Results: Fungal endophthalmitis was diagnosed in 113 patients and they were categorized into: postcataract surgery (53 patients), posttrauma (48), and endogenous (12) groups. Aspergillus species was the most common (54.4%) agent isolated, followed by yeasts (24.6%), and melanized fungi (10.5%). Among Aspergilli, Aspergillus flavus was the most common (24.6%) species whereas Candida tropicalis (8.8%) was in the yeast. Other rare agents isolated include Fonsecaea pedrosoi, Fusarium solani, Paecilomyces lilacinus, Pseudallescheria boydii, Colletotrichum dematium, Cryptococcus neoformans, and Trichosporon cutaneum. Visual acuity after therapy remained <20/400 in 77.4%, 64.3%, 50.0%, and 16.7% patients infected with Aspergillus species, yeasts, melanized fungi and other mycelial fungi, respectively. The outcome was unfavorable in 52.8%, 66.7%, and 33.3% patients with postoperative, posttrauma, and endogenous groups, respectively.
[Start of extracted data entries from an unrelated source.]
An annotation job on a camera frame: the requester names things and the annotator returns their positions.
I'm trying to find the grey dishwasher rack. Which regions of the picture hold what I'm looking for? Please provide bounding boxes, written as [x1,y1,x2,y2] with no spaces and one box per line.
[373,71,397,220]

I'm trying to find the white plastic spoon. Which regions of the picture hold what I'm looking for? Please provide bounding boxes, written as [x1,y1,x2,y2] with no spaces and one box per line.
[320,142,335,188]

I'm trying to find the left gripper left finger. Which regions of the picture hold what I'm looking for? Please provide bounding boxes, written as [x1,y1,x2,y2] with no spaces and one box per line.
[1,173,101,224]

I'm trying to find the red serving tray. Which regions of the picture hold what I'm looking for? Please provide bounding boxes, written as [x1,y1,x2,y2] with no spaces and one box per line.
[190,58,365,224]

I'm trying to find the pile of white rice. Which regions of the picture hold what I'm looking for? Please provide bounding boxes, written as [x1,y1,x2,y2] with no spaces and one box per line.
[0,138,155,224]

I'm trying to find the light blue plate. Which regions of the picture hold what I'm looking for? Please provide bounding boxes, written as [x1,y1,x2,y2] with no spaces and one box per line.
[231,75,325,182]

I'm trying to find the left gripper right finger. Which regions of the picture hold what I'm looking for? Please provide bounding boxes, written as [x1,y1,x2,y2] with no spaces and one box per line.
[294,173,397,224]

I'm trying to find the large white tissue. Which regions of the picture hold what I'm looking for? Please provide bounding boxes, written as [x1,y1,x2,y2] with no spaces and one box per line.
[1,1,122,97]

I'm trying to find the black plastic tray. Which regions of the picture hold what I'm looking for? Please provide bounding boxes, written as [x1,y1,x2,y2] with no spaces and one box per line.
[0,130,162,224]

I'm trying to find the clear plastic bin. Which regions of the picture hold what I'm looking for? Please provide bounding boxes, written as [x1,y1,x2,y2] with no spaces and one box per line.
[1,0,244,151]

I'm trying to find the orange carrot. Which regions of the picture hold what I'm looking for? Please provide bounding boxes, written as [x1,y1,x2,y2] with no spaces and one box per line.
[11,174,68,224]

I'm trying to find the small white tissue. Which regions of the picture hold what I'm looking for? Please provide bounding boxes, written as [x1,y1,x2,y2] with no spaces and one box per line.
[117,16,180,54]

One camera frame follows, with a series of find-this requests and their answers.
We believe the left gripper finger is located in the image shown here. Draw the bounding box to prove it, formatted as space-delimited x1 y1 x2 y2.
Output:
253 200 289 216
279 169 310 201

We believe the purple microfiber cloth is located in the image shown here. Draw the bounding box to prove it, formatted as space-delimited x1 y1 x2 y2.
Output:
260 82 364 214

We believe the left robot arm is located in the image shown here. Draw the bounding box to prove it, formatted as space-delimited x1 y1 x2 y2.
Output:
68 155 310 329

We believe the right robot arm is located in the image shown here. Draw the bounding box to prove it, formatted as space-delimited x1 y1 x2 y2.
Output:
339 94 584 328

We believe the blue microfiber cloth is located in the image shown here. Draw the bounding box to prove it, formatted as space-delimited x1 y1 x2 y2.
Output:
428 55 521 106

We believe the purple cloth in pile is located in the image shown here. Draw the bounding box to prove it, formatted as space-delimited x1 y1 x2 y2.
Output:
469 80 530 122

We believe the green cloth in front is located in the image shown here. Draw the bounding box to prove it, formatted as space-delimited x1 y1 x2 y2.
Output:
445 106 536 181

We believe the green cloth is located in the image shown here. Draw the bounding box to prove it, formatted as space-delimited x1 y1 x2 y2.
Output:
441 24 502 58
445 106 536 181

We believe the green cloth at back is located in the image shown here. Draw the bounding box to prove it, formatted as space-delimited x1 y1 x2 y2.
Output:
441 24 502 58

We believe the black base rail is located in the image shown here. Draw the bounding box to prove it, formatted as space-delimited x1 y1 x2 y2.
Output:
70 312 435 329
Conclusions: This study is the largest series of fungal endophthalmitis from a single center and highlights the fact that a vast array of fungi can cause endophthalmitis though Aspergilli are the common agents. The combination of pars plana vitrectomy and intravitreal amphotericin B with or without fluconazole/itraconazole was the common mode of therapy in such patients. However, the main challenge is suspecting fungal etiology at the time of presentation and accurately diagnosing those patients.